YOUR TASK: Please say how many lines in the records below contain the word "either". Give only the number.

++++ RECORDS PROVIDED

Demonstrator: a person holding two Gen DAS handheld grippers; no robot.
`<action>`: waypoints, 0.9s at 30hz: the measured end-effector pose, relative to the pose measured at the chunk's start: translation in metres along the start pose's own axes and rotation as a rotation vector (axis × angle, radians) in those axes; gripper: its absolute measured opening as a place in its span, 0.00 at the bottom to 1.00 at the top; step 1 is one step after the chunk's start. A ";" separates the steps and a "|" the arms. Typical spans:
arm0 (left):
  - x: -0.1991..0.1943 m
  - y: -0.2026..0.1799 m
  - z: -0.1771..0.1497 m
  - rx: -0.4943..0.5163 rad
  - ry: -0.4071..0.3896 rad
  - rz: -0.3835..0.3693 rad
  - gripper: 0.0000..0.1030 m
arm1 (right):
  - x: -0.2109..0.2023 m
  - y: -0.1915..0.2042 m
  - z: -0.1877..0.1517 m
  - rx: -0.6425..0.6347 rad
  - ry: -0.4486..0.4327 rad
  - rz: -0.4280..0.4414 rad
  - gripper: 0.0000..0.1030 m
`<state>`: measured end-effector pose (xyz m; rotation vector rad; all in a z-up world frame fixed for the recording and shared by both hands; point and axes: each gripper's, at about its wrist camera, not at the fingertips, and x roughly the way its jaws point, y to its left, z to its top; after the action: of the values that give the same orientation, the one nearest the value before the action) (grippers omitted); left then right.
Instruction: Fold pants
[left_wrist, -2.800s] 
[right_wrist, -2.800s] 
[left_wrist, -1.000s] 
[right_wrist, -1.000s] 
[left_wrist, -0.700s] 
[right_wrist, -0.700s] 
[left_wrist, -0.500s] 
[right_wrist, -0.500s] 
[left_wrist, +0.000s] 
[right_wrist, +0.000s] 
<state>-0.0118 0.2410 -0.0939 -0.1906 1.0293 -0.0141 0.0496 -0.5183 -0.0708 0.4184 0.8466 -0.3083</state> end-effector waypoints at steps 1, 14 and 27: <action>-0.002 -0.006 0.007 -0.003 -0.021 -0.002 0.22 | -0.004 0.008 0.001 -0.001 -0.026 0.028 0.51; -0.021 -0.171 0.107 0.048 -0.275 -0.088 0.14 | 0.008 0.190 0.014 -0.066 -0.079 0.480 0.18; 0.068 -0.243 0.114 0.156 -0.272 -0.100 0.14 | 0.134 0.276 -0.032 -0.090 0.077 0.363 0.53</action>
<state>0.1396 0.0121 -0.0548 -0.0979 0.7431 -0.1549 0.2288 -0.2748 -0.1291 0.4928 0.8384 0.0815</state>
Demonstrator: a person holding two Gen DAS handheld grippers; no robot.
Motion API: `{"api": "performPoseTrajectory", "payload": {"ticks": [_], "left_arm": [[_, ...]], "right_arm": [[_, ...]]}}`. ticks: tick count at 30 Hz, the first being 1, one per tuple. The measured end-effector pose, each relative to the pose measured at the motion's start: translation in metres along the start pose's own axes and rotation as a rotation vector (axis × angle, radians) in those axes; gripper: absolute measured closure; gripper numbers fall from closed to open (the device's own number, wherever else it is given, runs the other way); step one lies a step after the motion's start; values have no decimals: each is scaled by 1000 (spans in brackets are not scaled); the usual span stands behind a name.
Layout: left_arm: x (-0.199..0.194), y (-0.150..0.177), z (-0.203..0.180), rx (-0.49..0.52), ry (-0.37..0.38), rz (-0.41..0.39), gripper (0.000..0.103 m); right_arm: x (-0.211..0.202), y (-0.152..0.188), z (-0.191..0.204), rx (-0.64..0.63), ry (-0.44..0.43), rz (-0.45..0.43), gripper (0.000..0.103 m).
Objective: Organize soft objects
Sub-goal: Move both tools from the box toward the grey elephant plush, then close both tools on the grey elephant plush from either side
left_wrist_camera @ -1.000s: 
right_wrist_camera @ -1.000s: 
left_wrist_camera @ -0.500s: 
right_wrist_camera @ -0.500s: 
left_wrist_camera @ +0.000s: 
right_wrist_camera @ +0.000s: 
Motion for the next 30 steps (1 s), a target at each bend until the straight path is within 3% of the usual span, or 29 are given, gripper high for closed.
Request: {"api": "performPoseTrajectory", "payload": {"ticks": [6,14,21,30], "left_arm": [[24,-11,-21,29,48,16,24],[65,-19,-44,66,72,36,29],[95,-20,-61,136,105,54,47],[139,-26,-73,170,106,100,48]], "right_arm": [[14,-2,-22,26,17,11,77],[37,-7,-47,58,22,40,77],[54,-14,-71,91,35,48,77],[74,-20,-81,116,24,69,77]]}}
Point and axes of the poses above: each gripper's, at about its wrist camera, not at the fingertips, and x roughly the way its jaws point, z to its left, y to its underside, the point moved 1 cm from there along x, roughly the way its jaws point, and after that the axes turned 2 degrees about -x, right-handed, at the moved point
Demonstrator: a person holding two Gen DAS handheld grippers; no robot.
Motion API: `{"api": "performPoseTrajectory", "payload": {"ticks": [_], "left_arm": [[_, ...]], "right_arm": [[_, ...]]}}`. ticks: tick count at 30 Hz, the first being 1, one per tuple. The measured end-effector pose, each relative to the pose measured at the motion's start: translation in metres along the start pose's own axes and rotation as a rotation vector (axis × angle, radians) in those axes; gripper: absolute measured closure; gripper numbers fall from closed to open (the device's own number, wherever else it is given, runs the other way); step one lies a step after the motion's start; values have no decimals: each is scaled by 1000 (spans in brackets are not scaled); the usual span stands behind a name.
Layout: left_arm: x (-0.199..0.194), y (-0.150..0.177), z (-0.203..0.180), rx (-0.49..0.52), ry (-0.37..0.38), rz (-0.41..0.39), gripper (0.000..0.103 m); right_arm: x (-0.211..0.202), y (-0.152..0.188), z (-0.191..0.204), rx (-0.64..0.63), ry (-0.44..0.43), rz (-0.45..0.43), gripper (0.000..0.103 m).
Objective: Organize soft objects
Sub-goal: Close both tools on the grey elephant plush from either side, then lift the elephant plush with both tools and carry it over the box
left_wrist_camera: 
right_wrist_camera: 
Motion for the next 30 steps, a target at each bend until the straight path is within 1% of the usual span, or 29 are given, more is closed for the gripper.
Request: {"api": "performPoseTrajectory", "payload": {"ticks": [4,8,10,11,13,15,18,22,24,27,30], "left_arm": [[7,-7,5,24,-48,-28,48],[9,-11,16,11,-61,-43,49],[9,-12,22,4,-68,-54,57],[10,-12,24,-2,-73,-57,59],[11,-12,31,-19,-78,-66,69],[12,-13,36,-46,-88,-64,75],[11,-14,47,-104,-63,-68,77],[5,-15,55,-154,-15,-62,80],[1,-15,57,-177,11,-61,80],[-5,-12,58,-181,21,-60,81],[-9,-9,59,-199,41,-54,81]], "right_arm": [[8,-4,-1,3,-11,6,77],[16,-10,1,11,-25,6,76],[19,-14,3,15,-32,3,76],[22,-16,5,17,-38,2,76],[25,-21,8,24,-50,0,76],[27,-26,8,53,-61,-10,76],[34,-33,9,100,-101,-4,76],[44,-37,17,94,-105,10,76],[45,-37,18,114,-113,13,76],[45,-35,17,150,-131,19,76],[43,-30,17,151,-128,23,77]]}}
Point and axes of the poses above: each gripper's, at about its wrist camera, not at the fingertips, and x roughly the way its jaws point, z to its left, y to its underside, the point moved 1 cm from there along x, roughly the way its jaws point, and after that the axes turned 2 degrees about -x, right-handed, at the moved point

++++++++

TASK RESULT: 2